(Listed entries begins)

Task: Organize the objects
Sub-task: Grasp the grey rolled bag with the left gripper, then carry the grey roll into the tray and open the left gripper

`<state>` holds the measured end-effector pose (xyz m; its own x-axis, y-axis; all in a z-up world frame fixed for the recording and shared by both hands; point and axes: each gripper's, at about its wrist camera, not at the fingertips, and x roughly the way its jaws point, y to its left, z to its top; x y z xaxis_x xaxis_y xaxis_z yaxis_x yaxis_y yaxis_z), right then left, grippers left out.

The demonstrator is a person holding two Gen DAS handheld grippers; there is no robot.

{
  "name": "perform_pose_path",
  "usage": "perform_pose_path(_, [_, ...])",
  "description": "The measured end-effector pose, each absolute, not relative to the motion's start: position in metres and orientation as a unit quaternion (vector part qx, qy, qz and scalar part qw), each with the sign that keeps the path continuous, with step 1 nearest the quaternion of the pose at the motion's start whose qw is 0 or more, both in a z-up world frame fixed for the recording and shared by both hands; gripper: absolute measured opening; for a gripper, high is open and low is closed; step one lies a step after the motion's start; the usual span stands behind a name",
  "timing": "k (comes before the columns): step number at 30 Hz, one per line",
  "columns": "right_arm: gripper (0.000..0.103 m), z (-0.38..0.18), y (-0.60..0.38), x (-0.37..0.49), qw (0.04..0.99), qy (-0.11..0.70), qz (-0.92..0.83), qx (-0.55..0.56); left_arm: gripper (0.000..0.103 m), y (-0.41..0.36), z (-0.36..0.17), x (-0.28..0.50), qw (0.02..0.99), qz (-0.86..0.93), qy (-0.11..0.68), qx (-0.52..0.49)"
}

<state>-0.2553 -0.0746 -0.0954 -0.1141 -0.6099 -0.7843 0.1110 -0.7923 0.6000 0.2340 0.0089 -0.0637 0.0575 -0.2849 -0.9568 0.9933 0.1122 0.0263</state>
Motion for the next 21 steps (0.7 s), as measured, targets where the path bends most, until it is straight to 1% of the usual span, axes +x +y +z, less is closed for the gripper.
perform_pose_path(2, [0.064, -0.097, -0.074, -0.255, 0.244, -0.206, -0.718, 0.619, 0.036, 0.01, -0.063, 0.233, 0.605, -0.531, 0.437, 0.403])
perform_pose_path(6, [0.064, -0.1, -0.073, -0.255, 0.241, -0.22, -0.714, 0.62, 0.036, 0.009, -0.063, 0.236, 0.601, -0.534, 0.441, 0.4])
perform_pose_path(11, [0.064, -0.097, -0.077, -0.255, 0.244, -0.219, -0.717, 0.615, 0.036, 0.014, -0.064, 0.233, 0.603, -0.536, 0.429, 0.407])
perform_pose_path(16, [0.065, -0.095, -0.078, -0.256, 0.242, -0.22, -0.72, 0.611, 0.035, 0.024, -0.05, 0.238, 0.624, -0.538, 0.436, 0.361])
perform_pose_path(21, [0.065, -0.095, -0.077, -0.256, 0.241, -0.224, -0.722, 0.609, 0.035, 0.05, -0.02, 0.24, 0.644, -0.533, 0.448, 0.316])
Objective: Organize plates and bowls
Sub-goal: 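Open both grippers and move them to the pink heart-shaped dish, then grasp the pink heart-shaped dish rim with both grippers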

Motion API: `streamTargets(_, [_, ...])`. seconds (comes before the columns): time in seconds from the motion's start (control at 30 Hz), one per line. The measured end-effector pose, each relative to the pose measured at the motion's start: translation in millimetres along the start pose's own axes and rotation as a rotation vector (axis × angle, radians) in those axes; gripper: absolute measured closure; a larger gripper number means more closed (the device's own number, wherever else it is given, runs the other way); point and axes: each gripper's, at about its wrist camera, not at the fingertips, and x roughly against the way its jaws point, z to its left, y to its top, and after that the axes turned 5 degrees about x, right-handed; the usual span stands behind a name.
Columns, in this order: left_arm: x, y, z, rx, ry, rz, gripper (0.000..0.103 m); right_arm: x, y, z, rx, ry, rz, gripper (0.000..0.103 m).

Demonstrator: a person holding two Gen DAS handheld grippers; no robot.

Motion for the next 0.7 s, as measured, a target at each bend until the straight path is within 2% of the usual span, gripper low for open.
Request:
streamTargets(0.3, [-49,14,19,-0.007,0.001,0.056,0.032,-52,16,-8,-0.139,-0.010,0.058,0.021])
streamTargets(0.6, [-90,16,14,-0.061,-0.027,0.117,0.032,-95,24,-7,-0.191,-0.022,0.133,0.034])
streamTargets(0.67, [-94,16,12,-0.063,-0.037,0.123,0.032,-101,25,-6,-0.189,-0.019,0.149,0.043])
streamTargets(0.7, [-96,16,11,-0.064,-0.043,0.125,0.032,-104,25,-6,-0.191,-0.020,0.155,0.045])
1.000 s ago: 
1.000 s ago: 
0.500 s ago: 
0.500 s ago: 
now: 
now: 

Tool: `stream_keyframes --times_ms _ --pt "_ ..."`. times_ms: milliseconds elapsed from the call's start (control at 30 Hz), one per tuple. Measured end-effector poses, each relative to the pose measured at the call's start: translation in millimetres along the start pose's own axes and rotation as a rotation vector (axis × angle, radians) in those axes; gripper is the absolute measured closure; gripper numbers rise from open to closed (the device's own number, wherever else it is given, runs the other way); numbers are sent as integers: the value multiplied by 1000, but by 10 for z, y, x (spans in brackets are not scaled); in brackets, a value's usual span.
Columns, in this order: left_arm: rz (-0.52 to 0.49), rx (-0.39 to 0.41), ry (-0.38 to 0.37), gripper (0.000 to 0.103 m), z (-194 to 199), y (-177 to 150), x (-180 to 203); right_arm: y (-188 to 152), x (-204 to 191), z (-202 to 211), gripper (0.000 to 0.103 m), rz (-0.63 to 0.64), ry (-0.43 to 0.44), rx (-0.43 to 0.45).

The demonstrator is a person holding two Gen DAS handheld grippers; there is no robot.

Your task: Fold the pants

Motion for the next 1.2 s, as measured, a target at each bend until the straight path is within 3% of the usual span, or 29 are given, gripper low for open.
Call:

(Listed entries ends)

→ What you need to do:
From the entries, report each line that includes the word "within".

→ Worked solution:
Motion for the next 0.7 s, as measured, a target at each bend until the straight path is within 2% of the usual span, gripper low for open.
Motion for the next 1.2 s, as measured, a target at each bend until the straight path is within 3% of the usual span, or 29 are given, gripper low for open.

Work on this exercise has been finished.